For Texas locations, installing solar panels on the ground rather than on a roof could have a dramatic effect on a loss profile, because if the panels catch fire the building would likely not be damaged, he said. 

Building codes set a minimum standard for construction, but companies should consider exceeding the minimum requirements, said Ian Giammanco, managing director for standards and data analytics and a lead research meteorologist at the Insurance Institute for Business & Home Safety based in Richburg, South Carolina.

“It’s really important that, as our materials change, the testing standards that the building codes reference keep up with all of that. There’s where we can get ourselves into trouble if we don’t and you introduce a material that has a vulnerability that we don’t know about,” Mr. Giammanco said.

To achieve decarbonization goals in the built environment, a significant amount of testing, learning and experimentation will be needed, said Charlie Sidoti, Cambridge, Massachusetts-based executive director at InnSure Corp., an industry-funded climate nonprofit. 

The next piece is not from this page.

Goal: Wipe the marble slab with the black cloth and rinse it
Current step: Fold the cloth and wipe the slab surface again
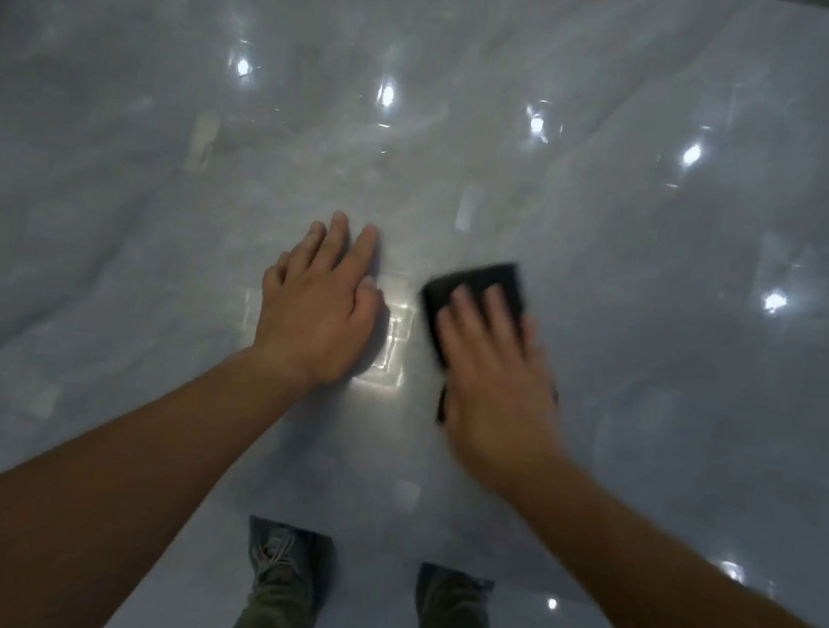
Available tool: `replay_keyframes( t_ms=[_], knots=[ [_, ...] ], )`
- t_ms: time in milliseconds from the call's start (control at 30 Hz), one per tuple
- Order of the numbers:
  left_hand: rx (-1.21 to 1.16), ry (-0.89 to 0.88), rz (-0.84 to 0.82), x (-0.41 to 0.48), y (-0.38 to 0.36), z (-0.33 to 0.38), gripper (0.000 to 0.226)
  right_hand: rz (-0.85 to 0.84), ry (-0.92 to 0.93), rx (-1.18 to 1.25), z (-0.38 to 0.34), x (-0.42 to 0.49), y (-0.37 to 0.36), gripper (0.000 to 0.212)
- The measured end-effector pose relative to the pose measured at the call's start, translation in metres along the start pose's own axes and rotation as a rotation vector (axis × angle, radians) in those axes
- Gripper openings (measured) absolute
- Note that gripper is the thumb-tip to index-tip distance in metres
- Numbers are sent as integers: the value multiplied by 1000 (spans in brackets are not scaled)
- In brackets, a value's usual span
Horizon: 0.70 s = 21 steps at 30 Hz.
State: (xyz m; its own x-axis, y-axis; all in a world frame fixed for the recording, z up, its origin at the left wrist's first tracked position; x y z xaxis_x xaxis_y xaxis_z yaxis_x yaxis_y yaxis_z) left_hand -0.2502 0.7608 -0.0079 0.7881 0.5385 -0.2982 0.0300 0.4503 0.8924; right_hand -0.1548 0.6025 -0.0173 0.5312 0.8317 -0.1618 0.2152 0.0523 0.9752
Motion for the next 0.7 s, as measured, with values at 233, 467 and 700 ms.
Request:
replay_keyframes(
  t_ms=[233,467,700],
  knots=[
    [15,-137,32,-38,17,-42,71,-23,55,1,6,19,-6,63],
    [-11,-204,30,-77,9,-72,61,94,-257,38,-75,99,2,66],
    [42,-323,5,-96,2,-90,60,-23,-26,-36,-39,21,-11,62]
  ],
)
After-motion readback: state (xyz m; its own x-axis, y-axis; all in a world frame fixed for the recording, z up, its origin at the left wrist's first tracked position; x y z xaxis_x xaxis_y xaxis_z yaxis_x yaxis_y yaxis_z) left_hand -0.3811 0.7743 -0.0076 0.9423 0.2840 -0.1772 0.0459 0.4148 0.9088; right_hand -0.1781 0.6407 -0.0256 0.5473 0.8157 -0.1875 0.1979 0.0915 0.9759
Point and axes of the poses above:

“It just requires a higher level of due diligence by the industry, as opposed to walking away and saying, ‘We’re not going to do this,’” Mr. Sidoti said.

Advances in artificial intelligence and the greater availability of data will help insurers price risks more accurately for future climate scenarios, said Richard Hartley, CEO of London-based insurtech Cytora Ltd.

If a property owner is building in an environmentally friendly way, that additional data should mean that more insurers will be willing to quote or offer coverage, Mr. Hartley said.